# Work to be completed
Please transcribe the lines below exactly, and leave every image behind.

################

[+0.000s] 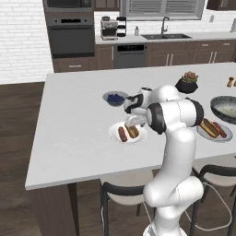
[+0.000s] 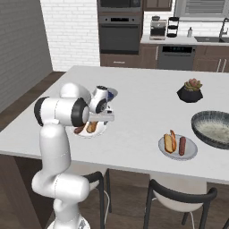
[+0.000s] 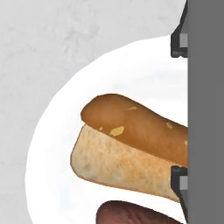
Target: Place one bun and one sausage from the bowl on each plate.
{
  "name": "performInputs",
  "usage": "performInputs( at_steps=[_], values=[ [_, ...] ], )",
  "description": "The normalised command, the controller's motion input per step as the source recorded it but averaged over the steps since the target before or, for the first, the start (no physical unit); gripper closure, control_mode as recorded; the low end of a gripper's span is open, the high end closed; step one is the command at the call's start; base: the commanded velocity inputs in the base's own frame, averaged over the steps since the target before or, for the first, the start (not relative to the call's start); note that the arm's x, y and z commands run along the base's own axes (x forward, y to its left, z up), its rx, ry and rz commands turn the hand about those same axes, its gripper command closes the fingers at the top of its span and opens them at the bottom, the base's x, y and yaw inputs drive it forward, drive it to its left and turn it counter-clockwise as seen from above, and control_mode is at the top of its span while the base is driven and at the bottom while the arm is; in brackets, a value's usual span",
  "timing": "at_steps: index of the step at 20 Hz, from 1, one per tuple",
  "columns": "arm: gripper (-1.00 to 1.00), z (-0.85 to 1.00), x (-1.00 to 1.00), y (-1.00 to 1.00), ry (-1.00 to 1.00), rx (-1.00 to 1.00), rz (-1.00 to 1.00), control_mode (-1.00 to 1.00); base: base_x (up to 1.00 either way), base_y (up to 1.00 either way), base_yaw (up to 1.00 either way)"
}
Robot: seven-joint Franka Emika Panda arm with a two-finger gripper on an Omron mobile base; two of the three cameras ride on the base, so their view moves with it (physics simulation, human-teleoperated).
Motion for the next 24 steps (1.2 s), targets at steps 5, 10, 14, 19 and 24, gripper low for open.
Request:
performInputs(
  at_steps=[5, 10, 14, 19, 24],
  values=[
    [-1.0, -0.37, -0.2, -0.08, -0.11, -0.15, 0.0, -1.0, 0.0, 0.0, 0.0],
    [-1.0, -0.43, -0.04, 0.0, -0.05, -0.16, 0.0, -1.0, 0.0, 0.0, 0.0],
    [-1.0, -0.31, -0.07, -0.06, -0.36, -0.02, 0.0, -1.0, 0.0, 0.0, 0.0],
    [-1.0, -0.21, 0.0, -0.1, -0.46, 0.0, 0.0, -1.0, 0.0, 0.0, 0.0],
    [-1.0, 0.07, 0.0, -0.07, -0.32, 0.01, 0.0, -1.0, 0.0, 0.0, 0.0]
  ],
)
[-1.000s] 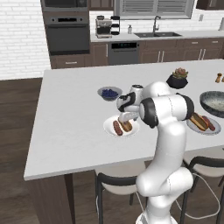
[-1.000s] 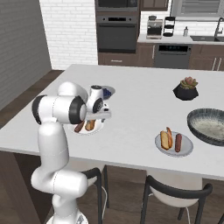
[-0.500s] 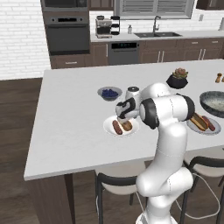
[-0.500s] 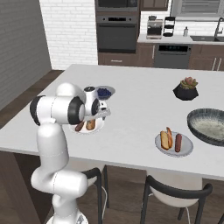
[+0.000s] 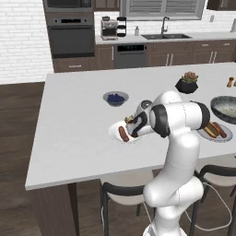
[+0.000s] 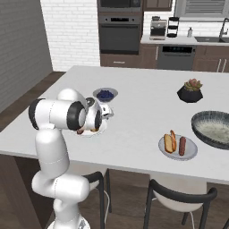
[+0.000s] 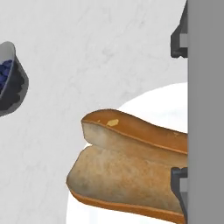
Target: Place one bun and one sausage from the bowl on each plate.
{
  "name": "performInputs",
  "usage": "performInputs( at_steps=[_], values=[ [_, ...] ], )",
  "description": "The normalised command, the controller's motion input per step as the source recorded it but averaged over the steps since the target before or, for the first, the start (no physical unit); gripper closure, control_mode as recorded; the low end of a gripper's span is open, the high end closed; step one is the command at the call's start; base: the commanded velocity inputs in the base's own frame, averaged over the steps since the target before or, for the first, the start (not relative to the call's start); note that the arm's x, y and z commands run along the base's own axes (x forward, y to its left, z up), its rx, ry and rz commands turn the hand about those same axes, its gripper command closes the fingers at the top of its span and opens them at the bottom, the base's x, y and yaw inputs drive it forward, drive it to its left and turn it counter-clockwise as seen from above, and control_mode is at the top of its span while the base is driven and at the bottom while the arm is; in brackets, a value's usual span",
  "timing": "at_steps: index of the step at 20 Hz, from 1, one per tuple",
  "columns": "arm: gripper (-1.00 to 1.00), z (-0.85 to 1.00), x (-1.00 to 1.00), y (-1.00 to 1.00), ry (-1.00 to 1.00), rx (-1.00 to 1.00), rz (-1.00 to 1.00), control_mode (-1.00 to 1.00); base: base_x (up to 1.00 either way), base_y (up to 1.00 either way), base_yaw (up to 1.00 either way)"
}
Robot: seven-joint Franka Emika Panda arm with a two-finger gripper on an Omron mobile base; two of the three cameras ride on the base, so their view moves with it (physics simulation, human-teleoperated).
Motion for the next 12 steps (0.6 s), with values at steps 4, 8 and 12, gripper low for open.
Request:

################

# Output below
[+0.000s] 
[+0.000s] 
[+0.000s] 
Target: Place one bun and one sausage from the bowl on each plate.
{
  "name": "performInputs",
  "usage": "performInputs( at_steps=[_], values=[ [_, ...] ], )",
  "description": "The normalised command, the controller's motion input per step as the source recorded it but averaged over the steps since the target before or, for the first, the start (no physical unit); gripper closure, control_mode as recorded; the low end of a gripper's span is open, the high end closed; step one is the command at the call's start; base: the commanded velocity inputs in the base's own frame, averaged over the steps since the target before or, for the first, the start (not relative to the call's start); note that the arm's x, y and z commands run along the base's own axes (x forward, y to its left, z up), its rx, ry and rz commands turn the hand about those same axes, its gripper command closes the fingers at the top of its span and opens them at the bottom, the base's x, y and yaw inputs drive it forward, drive it to its left and turn it counter-clockwise as seen from above, and control_mode is at the top of its span while the base is driven and at the bottom while the arm is; in brackets, a value's usual span",
  "timing": "at_steps: index of the step at 20 Hz, from 1, one per tuple",
  "columns": "arm: gripper (-1.00 to 1.00), z (-0.85 to 1.00), x (-1.00 to 1.00), y (-1.00 to 1.00), ry (-1.00 to 1.00), rx (-1.00 to 1.00), rz (-1.00 to 1.00), control_mode (-1.00 to 1.00); base: base_x (up to 1.00 either way), base_y (up to 1.00 either way), base_yaw (up to 1.00 either way)"
}
Robot: seven-joint Franka Emika Panda arm with a two-finger gripper on an Omron mobile base; two of the three cameras ride on the base, so their view moves with it (physics simulation, human-teleoperated).
Motion for the next 24 steps (1.2 s), targets at steps 5, 10, 14, 19 and 24, gripper low for open.
Request:
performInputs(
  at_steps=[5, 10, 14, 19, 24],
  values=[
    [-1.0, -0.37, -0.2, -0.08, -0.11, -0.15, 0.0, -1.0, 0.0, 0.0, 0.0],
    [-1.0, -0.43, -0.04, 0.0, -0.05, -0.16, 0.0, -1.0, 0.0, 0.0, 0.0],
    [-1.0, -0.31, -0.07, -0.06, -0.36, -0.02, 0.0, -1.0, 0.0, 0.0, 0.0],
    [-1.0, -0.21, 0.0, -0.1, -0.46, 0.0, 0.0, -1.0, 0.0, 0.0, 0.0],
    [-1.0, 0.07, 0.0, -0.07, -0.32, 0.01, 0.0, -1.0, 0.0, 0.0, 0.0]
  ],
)
[-1.000s] 
[-1.000s] 
[-0.500s] 
[-0.500s] 
[+0.000s] 
[+0.000s] 
[+0.000s] 
Target: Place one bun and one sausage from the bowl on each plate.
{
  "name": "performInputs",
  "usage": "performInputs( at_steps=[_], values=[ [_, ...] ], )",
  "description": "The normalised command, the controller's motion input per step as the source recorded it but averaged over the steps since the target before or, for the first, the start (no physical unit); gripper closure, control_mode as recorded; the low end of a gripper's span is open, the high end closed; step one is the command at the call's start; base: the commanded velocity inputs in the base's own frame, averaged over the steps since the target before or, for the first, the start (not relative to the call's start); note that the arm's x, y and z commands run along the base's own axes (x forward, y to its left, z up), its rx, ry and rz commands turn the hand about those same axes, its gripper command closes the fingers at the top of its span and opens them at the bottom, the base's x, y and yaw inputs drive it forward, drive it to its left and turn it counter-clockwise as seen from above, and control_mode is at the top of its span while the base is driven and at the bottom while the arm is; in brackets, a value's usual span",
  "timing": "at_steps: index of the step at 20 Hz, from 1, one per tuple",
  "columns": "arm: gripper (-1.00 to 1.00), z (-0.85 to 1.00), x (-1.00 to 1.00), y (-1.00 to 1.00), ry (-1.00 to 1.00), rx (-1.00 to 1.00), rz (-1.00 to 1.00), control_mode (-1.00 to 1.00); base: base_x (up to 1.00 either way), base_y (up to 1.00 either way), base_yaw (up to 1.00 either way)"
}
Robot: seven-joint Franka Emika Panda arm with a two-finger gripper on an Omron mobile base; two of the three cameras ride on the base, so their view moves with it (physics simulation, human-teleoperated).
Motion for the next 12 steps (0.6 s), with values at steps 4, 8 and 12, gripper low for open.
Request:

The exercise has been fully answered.